Instruction

1

Note that all these indicators can be basic, when the level of one period compared with the level of the initial period, and the chain, when compared to the level of the two adjacent periods.

2

Baseline absolute change (absolute gain) you can calculate as the difference between the specific and the first levels of the series: Y(b) = Y(i ) – Y(1). It shows how the level of a particular period more or less of the base level. Chain absolute change is the difference between the specific and the previous level of the series: Y (n) = Y(i) Y(i-1). It shows how many units the level of the specific period is greater than or less than the previous. Remember that between the base and the chain absolute change in correlation: sum of absolute chain changes is equal to the last basic change.

3

When analyzing the dynamics of

**indicators**you can calculate the base relative change (base growth rate). It represents the ratio of specific index to the first of the series: I(b) = Y(i)/Y(1).
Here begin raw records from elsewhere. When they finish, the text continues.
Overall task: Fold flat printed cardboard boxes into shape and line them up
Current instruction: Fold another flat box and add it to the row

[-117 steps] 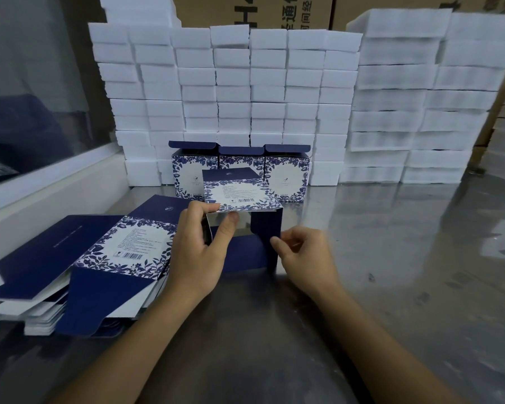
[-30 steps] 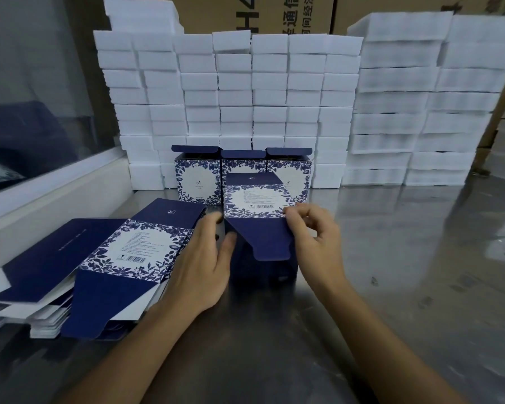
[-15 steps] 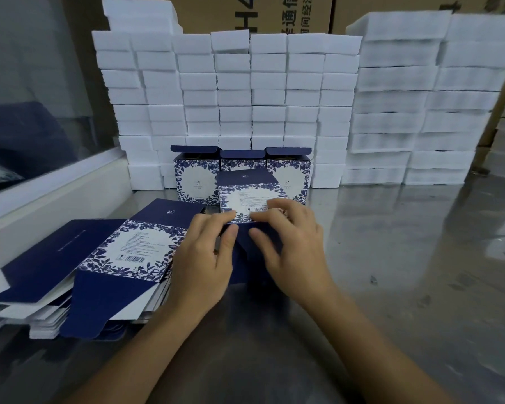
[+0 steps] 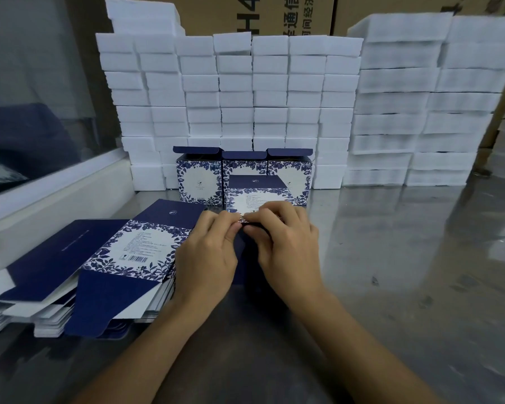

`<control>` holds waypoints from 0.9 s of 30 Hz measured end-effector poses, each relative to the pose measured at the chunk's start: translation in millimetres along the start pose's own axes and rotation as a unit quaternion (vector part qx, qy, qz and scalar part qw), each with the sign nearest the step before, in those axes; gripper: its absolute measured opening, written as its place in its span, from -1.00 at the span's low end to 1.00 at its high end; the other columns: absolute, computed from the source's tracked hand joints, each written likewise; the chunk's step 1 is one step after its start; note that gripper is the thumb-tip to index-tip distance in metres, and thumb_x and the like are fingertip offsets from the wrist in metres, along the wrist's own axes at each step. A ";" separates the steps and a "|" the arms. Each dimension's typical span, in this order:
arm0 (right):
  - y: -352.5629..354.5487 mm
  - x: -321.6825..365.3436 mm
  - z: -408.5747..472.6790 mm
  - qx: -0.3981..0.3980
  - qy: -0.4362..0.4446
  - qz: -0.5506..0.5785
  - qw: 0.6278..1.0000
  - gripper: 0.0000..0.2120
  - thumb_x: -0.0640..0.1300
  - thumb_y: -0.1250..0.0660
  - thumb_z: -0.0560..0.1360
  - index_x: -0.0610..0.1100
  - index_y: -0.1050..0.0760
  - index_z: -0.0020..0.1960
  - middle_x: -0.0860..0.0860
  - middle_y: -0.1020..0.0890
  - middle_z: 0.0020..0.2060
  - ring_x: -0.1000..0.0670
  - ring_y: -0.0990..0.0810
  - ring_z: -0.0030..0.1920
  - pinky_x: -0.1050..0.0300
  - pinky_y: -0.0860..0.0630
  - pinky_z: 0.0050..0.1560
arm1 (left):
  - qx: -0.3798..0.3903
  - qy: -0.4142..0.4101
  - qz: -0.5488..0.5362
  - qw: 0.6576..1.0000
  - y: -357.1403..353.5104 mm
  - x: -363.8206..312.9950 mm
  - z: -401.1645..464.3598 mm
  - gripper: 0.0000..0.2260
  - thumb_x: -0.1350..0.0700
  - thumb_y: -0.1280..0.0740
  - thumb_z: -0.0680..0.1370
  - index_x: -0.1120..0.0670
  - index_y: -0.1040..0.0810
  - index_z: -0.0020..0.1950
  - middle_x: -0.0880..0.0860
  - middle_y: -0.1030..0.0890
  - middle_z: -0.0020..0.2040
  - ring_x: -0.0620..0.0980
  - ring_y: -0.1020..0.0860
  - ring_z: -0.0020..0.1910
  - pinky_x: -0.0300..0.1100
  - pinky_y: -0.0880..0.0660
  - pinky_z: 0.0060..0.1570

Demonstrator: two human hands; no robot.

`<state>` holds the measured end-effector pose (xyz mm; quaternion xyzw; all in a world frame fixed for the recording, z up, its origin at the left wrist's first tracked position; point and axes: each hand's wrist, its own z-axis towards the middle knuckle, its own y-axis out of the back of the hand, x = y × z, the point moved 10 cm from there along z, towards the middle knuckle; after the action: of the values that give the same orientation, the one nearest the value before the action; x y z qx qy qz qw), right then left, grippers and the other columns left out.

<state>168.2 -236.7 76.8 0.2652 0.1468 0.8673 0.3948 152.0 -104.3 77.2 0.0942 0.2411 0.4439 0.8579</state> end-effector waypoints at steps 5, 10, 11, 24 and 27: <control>7.8 -12.8 -3.6 -0.025 -0.001 0.030 0.999 -0.86 -0.14 -0.39 0.56 -0.16 -0.63 0.08 -0.06 -0.59 0.05 -0.15 -0.50 0.07 -0.11 -0.52 -0.01 | 0.002 0.005 -0.008 1.000 -1.6 5.5 0.2 -0.77 0.04 -0.21 0.63 0.12 -0.61 0.10 0.03 -0.56 -0.07 0.04 -0.55 -0.22 -0.11 -0.47 -0.35; 8.9 -18.8 -0.3 -0.036 -0.021 0.053 0.998 -0.90 -0.16 -0.43 0.53 -0.19 -0.62 -0.01 -0.05 -0.57 -0.01 -0.12 -0.47 0.02 -0.06 -0.50 -0.04 | 0.012 0.015 -0.015 1.000 -2.2 6.7 -1.2 -0.77 0.08 -0.22 0.62 0.12 -0.62 0.13 0.03 -0.56 -0.05 0.02 -0.55 -0.19 -0.13 -0.47 -0.31; 8.7 -18.8 -0.3 -0.037 -0.021 0.057 0.997 -0.90 -0.16 -0.43 0.53 -0.19 -0.63 0.00 -0.06 -0.57 0.01 -0.12 -0.48 0.03 -0.04 -0.51 -0.03 | 0.015 0.018 -0.016 1.000 -2.5 7.2 -1.3 -0.77 0.08 -0.22 0.62 0.12 -0.61 0.14 0.03 -0.56 -0.05 0.02 -0.55 -0.18 -0.13 -0.46 -0.29; 2.4 -64.7 -4.5 -0.014 -0.141 0.171 0.975 -0.90 -0.12 -0.34 0.60 0.03 -0.60 0.06 0.10 -0.68 -0.07 0.04 -0.62 -0.13 -0.10 -0.57 -0.08 | 0.045 0.063 -0.039 0.996 -9.6 26.3 -5.8 -0.74 0.10 -0.32 0.59 0.00 -0.49 0.29 -0.03 -0.50 0.03 -0.08 -0.49 -0.16 -0.05 -0.52 -0.19; -2.0 -69.5 -7.7 0.000 -0.153 0.203 0.967 -0.84 -0.07 -0.34 0.58 0.16 -0.55 0.12 0.28 -0.63 -0.04 0.16 -0.61 -0.05 -0.05 -0.61 -0.03 | 0.095 0.139 -0.068 0.983 -25.9 47.4 -17.4 -0.39 -0.04 -0.40 0.52 -0.20 -0.19 0.49 0.02 -0.58 0.15 0.04 -0.57 -0.02 -0.08 -0.53 -0.13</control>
<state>203.0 -288.8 45.7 0.4190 0.0282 0.8784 0.2282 185.1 -82.1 36.8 0.0960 0.4054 0.3682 0.8312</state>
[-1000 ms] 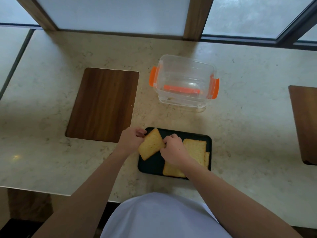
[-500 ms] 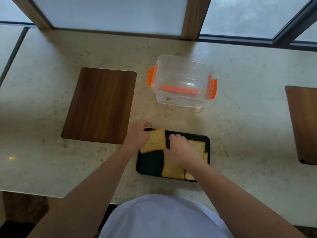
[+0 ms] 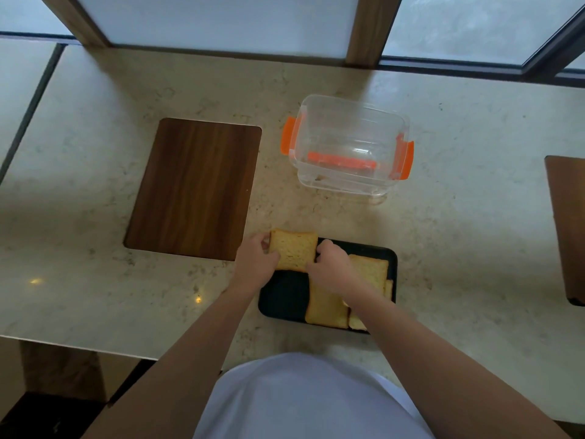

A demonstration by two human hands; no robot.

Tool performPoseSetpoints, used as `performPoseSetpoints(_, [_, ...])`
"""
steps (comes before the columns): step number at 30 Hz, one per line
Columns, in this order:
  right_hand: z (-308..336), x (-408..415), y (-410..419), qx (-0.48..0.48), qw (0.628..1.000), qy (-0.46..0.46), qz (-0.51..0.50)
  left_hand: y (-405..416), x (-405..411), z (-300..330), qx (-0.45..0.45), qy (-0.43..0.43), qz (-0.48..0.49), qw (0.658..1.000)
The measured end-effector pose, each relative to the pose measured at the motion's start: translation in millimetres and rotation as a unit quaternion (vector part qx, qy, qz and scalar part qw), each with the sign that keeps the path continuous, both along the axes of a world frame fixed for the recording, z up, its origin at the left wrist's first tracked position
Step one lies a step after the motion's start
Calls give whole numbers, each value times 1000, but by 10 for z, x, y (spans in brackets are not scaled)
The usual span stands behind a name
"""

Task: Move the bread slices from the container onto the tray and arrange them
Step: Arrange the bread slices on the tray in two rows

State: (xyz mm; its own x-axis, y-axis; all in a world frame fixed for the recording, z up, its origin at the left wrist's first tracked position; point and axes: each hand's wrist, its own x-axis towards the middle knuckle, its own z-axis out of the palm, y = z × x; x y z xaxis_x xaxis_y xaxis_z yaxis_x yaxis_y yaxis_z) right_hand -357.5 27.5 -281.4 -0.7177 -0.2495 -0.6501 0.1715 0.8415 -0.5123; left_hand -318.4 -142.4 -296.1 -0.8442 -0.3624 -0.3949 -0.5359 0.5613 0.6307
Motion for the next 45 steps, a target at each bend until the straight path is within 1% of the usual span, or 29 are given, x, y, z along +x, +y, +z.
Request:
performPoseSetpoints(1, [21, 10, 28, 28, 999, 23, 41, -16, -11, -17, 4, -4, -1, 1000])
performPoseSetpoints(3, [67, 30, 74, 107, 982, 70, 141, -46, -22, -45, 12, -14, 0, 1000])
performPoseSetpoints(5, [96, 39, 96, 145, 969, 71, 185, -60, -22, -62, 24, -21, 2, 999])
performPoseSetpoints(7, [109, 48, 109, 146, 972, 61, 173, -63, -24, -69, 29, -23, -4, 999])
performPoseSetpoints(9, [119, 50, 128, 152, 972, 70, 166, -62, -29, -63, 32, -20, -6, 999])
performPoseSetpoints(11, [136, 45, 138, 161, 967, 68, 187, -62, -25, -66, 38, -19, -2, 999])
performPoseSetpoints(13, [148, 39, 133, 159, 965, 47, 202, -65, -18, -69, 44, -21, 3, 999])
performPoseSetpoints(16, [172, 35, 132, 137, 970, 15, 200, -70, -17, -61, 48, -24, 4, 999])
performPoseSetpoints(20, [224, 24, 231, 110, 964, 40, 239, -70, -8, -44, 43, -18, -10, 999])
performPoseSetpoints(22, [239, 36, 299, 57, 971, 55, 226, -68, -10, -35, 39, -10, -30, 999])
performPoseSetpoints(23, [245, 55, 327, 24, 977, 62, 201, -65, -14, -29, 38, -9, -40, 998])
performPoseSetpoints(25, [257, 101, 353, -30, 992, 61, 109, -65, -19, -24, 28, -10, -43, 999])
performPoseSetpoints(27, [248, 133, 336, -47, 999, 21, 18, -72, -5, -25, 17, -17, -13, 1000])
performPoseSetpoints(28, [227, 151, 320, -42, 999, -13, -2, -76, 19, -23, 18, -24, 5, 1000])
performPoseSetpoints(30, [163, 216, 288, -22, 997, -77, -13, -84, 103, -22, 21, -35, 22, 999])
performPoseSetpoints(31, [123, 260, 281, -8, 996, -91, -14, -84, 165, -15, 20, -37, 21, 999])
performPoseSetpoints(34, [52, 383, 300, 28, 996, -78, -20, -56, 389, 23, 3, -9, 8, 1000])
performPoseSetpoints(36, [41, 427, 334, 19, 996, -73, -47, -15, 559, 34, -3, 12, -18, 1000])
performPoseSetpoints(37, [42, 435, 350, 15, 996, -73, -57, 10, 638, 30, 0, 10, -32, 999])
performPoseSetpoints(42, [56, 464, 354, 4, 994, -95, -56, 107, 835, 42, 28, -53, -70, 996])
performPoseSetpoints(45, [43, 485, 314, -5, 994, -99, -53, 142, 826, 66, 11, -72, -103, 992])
Chain relative change is the ratio of specific previous level: I(n) = Y(i)/Y(i-1). The relative change shows the level of the series more than the previous number or what part it is. The relative change can be expressed in percentage by multiplying ratio by 100 %. Between chain and basic relative changes there is a reciprocal relationship: product of a chain relative changes equal to the last basic.4

In addition, when analyzing the dynamics of

**indicators**you can calculate the rate of change (growth rate) levels. It is a relative measure that shows what percent of this figure more or less than another taken as a comparison base. It is determined by subtracting from the relative base or chain changes 100%: T(i) = I(I) – 100%.